La frase parece sencilla, pero en realidad habla de uno de los mayores desafíos del siglo XXI: qué hacer con sociedades que envejecen más rápido de lo que sus instituciones estaban preparadas para asumir.
🧱 La demolición más simbólica de la semana
Quizá ninguna escena resumió mejor el momento actual de la región que la ocurrida en el predio Santa Cecilia.
Allí, la Universidad de Caldas inició la demolición de una antigua vivienda que perteneció al narcotraficante Gonzalo Rodríguez Gacha.
El inmueble, entregado por la Sociedad de Activos Especiales (SAE), será transformado en infraestructura académica para fortalecer programas de ingeniería y formación agroindustrial en la sede Magdalena Centro.
La operación tiene una enorme carga simbólica.
No se trata únicamente de derribar una construcción vieja.
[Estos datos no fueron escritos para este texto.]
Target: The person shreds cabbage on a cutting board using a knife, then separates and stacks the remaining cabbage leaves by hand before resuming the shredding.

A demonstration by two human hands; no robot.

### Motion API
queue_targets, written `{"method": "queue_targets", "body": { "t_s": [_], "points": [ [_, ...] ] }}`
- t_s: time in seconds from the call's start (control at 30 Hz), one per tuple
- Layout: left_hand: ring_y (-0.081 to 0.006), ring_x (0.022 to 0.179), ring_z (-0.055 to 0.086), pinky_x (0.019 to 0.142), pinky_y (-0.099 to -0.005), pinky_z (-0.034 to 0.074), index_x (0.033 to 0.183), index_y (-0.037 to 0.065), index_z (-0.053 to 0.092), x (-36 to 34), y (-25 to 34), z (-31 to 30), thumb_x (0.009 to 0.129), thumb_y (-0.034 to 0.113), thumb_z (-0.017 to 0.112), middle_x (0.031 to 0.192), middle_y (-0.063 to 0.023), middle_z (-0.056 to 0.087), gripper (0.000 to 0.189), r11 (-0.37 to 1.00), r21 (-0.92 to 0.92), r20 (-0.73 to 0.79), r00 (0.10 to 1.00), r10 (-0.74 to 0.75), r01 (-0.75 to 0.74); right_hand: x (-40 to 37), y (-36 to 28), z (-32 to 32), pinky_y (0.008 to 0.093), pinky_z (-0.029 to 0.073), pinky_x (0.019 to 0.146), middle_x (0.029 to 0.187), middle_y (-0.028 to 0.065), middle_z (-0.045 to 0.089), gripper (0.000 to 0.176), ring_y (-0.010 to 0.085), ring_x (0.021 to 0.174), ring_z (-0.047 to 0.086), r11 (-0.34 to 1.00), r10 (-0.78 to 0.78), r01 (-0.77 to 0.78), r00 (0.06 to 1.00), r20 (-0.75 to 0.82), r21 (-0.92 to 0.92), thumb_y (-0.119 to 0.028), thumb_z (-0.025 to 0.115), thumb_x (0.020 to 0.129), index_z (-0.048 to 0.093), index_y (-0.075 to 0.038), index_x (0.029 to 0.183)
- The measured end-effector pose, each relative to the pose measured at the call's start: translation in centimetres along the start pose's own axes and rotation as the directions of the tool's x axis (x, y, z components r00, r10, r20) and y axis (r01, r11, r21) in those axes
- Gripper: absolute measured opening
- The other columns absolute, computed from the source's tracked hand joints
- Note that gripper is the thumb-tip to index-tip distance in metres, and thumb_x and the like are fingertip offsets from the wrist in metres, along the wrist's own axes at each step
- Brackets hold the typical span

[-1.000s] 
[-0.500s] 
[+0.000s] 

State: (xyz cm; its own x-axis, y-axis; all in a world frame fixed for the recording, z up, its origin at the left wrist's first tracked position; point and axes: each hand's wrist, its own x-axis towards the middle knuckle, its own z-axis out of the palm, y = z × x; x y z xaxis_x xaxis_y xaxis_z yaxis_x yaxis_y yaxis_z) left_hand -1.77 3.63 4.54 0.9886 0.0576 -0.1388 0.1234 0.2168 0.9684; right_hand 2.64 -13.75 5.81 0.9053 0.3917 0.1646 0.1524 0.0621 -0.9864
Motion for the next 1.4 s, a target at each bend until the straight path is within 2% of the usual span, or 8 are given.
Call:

Se trata de desmontar físicamente un imaginario asociado al miedo, la violencia y el poder criminal para reemplazarlo por laboratorios, aulas y proyectos educativos.
La nueva infraestructura tendrá:
- 🏫 1.142 metros cuadrados
- 📚 Cuatro aulas
- 🧪 Nuevos espacios académicos y administrativos
- 🌾 Formación en Ingeniería Agroindustrial con tecnologías inteligentes
- 🥛 Próximos laboratorios de lácteos, vegetales, cárnicos y poscosecha
La inversión supera los 1.721 millones de pesos.
El rector Fabio Hernando Arias Orozco definió el proyecto como una resignificación histórica del territorio:
“La educación tiene el poder de transformar los territorios y convertir escenarios del pasado en caminos para el futuro”.
Y ahí aparece quizá la idea más potente de toda esta semana universitaria en Caldas: la educación ya no está actuando únicamente como sistema académico, sino como herramienta de reconstrucción cultural y simbólica.
🌎 La nueva identidad que Manizales intenta construir
Durante décadas, las ciudades intermedias colombianas quedaron atrapadas entre dos extremos: competir contra Bogotá o resignarse a la periferia.
Lo que hoy empieza a verse en Manizales parece distinto.
La ciudad intenta construir una identidad basada en:
- Ciencia
- Educación pública
- Innovación
- Tecnología
- Cultura
- Memoria histórica
- Transformación social
No es casual que, en la misma semana, se hablara de inteligencia artificial, envejecimiento poblacional, reacreditación universitaria y demolición de símbolos del narcotráfico.
Todos esos temas responden a la misma pregunta de fondo: cómo quiere proyectarse una región hacia las próximas décadas.
Y quizá la respuesta empieza a tomar forma entre laboratorios, aulas abiertas para adultos mayores y edificios donde antes hubo violencia y ahora habrá conocimiento.